Es ist genau dieser Satz, der den Kern des aktuellen Vorgangs berührt. Denn der Clip, der nun durch TikTok und andere soziale Medien wandert, trägt die Handschrift einer redaktionellen Entscheidung, die nicht Hasan Piker getroffen hat. Wer das Original sucht, findet nicht den Clip, sondern eine Lücke. Die Schnitttechnik ist nicht zu übersehen. Was zwischen den gezeigten Sätzen liegt, was vor der Einstellung und nach der letzten Einstellung gesagt wurde, was der Kontext der gesamten Sendung gewesen sein mag — all das bleibt außen vor. Die Zuschauer sehen einen Mann, der spricht, und ein Publikum, das urteilt, ohne zu wissen, worüber es urteilt.

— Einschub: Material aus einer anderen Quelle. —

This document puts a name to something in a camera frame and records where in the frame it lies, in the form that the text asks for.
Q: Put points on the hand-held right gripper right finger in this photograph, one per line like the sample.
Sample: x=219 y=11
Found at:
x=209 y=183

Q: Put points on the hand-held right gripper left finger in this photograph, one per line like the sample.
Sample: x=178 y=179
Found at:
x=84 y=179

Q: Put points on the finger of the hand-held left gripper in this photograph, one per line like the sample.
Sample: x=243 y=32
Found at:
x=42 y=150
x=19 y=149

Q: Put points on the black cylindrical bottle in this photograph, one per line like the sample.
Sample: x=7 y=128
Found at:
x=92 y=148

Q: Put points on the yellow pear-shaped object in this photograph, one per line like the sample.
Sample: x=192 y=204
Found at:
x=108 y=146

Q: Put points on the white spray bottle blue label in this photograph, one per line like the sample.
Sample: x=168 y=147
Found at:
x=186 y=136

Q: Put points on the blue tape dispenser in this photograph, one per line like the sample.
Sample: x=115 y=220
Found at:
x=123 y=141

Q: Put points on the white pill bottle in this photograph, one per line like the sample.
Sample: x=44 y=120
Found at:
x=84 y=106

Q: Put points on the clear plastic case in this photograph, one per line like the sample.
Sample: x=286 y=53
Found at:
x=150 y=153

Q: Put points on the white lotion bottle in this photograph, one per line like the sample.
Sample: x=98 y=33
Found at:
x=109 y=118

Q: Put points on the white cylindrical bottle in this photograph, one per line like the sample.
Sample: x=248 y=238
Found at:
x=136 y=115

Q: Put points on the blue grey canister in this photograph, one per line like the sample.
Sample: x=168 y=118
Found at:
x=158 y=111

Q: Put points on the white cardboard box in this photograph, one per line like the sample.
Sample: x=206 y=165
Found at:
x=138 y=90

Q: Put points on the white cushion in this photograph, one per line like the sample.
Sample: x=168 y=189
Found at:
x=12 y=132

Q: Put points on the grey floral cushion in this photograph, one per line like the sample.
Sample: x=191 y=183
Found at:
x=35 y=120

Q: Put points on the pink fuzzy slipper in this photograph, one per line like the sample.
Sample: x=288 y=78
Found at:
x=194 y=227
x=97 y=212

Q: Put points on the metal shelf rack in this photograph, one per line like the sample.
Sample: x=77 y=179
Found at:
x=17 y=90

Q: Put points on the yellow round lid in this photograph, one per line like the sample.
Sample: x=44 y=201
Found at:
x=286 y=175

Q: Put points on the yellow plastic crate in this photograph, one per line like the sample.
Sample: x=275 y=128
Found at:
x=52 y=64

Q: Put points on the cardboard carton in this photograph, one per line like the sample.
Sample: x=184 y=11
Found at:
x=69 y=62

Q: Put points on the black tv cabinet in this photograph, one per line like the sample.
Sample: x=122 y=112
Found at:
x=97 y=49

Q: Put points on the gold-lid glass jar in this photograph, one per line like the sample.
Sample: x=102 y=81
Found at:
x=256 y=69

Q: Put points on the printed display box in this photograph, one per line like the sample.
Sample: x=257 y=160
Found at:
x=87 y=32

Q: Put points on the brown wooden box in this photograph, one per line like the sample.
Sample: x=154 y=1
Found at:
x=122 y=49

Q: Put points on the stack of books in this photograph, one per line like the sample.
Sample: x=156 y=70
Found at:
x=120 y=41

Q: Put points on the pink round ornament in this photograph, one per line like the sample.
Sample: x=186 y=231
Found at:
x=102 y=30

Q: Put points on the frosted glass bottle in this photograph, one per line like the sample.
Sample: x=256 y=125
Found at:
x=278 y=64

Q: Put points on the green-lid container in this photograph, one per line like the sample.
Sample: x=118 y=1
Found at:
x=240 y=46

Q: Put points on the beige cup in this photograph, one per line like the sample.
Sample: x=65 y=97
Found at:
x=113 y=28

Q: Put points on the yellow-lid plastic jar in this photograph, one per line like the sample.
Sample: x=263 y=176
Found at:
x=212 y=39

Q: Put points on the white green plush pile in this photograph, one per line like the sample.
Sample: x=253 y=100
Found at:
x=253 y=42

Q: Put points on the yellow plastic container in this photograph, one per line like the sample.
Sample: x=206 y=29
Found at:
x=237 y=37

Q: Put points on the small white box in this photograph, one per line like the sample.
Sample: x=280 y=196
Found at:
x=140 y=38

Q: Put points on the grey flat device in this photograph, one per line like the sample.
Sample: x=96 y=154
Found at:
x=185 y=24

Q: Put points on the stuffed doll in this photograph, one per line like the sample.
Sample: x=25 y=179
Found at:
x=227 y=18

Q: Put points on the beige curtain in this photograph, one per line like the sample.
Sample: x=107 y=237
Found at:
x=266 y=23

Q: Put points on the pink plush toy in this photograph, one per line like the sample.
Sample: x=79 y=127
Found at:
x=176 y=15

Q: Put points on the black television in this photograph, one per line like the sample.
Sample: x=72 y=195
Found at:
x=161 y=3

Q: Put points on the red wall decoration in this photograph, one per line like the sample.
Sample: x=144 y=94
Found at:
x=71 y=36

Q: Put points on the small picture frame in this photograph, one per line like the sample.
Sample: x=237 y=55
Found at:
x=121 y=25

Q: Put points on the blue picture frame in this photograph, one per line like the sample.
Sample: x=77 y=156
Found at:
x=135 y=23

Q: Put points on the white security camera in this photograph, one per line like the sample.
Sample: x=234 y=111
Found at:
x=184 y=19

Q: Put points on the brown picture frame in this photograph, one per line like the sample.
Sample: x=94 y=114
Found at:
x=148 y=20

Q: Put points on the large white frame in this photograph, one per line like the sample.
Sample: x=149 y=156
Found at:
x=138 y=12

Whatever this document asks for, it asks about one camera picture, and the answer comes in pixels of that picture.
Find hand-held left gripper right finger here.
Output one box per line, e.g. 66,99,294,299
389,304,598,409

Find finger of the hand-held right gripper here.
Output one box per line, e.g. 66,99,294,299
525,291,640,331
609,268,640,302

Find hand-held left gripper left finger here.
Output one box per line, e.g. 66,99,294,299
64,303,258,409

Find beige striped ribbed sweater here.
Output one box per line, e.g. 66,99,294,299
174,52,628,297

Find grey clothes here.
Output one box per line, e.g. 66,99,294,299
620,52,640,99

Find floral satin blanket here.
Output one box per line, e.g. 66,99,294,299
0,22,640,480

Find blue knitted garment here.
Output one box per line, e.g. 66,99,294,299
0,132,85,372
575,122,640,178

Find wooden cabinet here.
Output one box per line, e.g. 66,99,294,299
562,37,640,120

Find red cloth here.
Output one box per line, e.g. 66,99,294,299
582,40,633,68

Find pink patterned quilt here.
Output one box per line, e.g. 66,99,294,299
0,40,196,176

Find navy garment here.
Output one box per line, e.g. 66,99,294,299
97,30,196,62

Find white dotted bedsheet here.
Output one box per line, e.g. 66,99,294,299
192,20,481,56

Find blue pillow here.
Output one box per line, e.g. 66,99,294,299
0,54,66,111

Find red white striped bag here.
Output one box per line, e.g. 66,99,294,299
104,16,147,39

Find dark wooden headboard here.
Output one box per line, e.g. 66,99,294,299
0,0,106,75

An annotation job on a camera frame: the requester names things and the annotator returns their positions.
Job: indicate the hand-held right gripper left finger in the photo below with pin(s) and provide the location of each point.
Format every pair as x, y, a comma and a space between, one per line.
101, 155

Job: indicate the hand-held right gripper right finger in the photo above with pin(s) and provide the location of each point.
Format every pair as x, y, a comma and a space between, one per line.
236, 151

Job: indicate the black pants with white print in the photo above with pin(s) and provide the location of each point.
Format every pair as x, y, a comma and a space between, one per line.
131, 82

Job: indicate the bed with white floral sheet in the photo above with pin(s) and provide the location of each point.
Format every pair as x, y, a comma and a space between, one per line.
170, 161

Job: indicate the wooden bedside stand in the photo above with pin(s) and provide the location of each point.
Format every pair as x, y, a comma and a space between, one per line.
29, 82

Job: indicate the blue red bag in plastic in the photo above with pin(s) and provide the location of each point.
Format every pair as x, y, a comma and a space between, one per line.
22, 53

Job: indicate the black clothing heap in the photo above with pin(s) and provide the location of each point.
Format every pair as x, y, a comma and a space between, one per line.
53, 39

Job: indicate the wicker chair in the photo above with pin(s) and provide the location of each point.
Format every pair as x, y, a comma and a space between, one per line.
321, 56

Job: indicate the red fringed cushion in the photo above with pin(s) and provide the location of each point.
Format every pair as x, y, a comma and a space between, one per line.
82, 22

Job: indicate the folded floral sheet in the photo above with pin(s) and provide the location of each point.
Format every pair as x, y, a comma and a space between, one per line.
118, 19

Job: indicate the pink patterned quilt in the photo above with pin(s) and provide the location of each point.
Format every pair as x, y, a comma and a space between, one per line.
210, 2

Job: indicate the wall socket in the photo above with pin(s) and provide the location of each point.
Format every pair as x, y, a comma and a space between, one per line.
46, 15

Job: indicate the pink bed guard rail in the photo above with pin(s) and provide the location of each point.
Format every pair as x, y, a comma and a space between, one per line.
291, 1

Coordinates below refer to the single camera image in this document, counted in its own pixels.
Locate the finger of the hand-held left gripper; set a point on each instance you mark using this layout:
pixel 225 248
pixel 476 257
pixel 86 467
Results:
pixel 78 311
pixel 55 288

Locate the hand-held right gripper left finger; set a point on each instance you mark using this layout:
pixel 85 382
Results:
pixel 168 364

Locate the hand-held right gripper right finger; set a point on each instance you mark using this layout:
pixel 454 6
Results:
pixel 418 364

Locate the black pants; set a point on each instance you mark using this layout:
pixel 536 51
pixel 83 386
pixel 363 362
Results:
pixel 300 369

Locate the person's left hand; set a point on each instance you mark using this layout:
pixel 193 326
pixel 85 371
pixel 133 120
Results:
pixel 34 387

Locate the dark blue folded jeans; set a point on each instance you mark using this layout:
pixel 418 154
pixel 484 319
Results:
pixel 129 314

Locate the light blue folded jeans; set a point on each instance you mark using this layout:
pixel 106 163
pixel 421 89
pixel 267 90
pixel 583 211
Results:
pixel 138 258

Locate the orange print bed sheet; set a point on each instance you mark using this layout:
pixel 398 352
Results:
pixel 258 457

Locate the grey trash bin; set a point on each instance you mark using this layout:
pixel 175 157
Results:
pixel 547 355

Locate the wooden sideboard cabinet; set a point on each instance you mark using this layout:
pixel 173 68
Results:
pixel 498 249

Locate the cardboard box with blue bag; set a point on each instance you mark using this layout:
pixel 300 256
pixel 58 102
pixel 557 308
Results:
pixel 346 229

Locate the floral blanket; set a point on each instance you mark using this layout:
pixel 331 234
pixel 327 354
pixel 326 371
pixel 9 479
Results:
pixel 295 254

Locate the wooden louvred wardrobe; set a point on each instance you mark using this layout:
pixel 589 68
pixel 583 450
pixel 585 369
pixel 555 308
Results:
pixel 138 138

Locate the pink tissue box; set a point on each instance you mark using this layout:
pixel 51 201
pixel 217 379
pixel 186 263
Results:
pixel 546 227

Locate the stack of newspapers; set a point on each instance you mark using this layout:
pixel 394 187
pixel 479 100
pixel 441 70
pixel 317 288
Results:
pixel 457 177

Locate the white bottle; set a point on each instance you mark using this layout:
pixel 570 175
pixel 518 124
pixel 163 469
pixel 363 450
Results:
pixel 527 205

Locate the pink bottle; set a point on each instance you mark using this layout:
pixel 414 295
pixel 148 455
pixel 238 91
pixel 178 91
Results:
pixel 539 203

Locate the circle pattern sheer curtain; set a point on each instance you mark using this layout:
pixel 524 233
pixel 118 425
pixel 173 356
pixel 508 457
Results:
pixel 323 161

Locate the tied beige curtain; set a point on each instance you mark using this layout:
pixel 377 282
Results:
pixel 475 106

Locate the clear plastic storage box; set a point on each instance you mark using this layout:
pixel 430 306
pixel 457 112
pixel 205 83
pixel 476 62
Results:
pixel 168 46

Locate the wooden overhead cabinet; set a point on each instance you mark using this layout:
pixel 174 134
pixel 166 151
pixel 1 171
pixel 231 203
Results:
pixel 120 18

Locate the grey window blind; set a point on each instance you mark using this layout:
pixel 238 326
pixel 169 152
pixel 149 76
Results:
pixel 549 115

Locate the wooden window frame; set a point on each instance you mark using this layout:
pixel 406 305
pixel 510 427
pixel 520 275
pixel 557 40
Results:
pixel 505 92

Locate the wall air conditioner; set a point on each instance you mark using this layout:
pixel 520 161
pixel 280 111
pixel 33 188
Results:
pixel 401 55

Die Plattform TikTok zeigt den Ausschnitt eingebettet in eine Erzählung, die ihn als Beleg für eine bestimmte Behauptung führt: sudanesische schwarze Geschichte, eine Community, die angeblich seit Jahren erkannt habe, was andere noch nicht erkennen wollten. Die Hashtags ordnen das Fragment ein: #hasanpiker, #hasanabi, #blacktiktok, #blackcommunity, #fyp. Sie erklären es nicht — sie rahmen es. Sie liefern die Pointe, ohne das Vorspiel. Die Überschrift des Clips auf TikTok lautet sinngemäß, Hasan Piker spreche über sudanesische schwarze Geschichte, und Schwarze hätten dies seit Jahren erkannt.
Was bleibt, ist die offene Frage. Wer hat geschnitten? Wer hat ausgewählt? Wer hat das Fehlende so präpariert, dass das Vorhandene allein stehen kann? Es sind die üblichen Hände solcher Momente, die nicht genannt werden, weil ihre Arbeit unsichtbar sein soll. Die Mechanik, die hier wirkt, liegt nicht im Gesagten selbst, sondern im Weggeschnittenen. Sie liegt im Raum zwischen zwei Einstellungen, den niemand betritt, weil alle auf das blicken, was geblieben ist.
Piker selbst hat sich, soweit aus den vorliegenden Quellen ersichtlich, nicht öffentlich zu diesem spezifischen Clip geäußert. Was er in früheren, dokumentierten Anlässen sagte, behält jedoch Gültigkeit: dass in Umlauf befindliche Videos aus dem Kontext gerissen worden seien. Ob dies auch auf den aktuellen Ausschnitt zutrifft, lässt sich zum gegenwärtigen Zeitpunkt nicht verifizieren. Die Originalsendung, die Quelle, die ungeschnittene Fassung — sie ist nicht Teil der Debatte. Die Debatte ist es, die das Original ersetzt hat.
In solchen Momenten lohnt sich ein Blick auf das, was Faktenprüfer wie Snopes leisten: die langsame, oft unpopuläre Arbeit, Aussagen gegen ihre Quellen zu halten, Behauptungen gegen ihre Belege zu prüfen und vor allem — die Löcher zu benennen. Die aktuelle virale Welle um Hasan Piker wartet auf eine solche Prüfung. Solange sie ausbleibt, bleibt das, was alle sehen, ein Fragment — und das, was niemand sieht, ein leerer Raum, der mit Vermutungen gefüllt wird.
Die Handschuhe liegen bereit. Man zieht sie nicht an. Man wartet ab, wer es tut.